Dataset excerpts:

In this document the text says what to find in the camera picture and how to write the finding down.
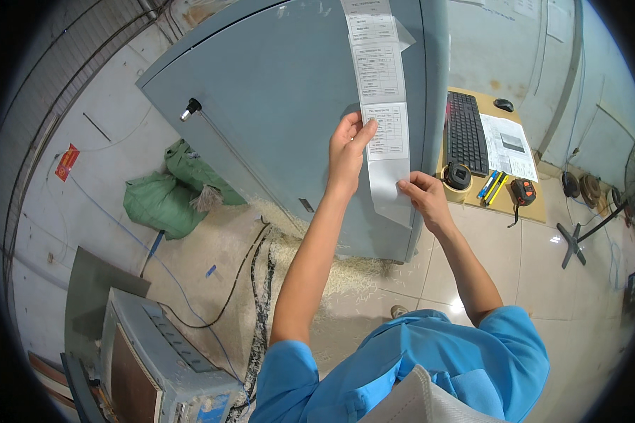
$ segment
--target blue pen
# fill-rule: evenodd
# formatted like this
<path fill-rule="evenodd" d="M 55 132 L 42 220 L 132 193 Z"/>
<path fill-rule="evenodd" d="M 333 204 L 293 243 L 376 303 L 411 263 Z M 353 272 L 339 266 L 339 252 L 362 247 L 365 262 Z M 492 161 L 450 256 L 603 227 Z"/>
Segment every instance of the blue pen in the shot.
<path fill-rule="evenodd" d="M 480 190 L 479 194 L 477 194 L 477 198 L 484 197 L 485 192 L 487 192 L 487 188 L 489 188 L 489 185 L 491 184 L 491 181 L 494 180 L 494 178 L 496 177 L 497 173 L 498 173 L 498 171 L 494 171 L 494 172 L 491 173 L 491 176 L 489 177 L 489 179 L 487 179 L 487 183 L 485 184 L 485 187 Z"/>

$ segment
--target red sign
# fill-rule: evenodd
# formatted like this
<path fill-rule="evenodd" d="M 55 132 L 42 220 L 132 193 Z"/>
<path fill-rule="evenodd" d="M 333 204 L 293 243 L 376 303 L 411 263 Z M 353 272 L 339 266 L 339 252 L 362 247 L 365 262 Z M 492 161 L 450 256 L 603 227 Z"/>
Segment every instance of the red sign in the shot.
<path fill-rule="evenodd" d="M 59 166 L 57 166 L 57 170 L 55 174 L 59 177 L 61 181 L 66 182 L 66 178 L 68 178 L 68 174 L 70 173 L 70 169 L 75 165 L 75 160 L 80 156 L 80 151 L 73 146 L 70 145 L 68 151 L 63 153 L 61 156 L 61 161 L 59 161 Z"/>

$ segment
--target shirt sleeve
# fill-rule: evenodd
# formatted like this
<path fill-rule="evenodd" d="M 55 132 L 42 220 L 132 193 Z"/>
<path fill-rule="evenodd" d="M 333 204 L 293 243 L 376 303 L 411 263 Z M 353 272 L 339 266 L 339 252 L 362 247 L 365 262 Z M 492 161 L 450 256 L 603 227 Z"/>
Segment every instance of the shirt sleeve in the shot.
<path fill-rule="evenodd" d="M 543 391 L 550 371 L 550 360 L 541 337 L 532 320 L 521 307 L 501 307 L 491 312 L 479 325 L 511 352 L 508 381 L 503 381 L 509 392 L 504 400 L 504 412 L 508 421 L 521 421 L 532 409 Z M 500 379 L 499 375 L 490 375 Z"/>
<path fill-rule="evenodd" d="M 300 341 L 280 341 L 268 349 L 256 386 L 256 409 L 250 422 L 297 422 L 320 383 L 310 348 Z"/>

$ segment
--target masking tape
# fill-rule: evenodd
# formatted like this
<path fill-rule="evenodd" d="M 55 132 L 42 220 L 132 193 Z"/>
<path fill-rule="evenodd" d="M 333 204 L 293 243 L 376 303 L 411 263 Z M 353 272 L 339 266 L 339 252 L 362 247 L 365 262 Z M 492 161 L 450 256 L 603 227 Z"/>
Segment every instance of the masking tape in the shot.
<path fill-rule="evenodd" d="M 444 176 L 444 174 L 447 173 L 448 168 L 449 166 L 444 166 L 440 174 Z M 444 181 L 442 181 L 442 186 L 444 187 L 445 195 L 447 196 L 448 201 L 463 202 L 463 200 L 465 200 L 468 196 L 468 192 L 470 192 L 471 188 L 473 187 L 473 177 L 471 177 L 471 181 L 468 183 L 468 187 L 465 190 L 455 190 L 454 188 L 447 185 L 447 182 Z"/>

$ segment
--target corrugated wall
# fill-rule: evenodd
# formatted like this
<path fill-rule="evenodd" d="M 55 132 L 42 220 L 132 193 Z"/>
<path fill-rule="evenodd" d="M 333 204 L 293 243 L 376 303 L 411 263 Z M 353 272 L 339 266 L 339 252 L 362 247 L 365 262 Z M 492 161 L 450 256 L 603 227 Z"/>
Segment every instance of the corrugated wall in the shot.
<path fill-rule="evenodd" d="M 165 4 L 158 1 L 62 1 L 43 23 L 44 28 L 25 55 L 25 65 L 17 72 L 12 100 L 0 130 L 3 282 L 7 282 L 10 275 L 16 228 L 30 169 L 38 160 L 47 135 L 95 72 L 162 12 Z"/>

THE PROBLEM:
Each line of the data that holds the word "target" should be copied.

ANSWER SPACE:
--target blue pen
--target red sign
--target shirt sleeve
--target masking tape
--target corrugated wall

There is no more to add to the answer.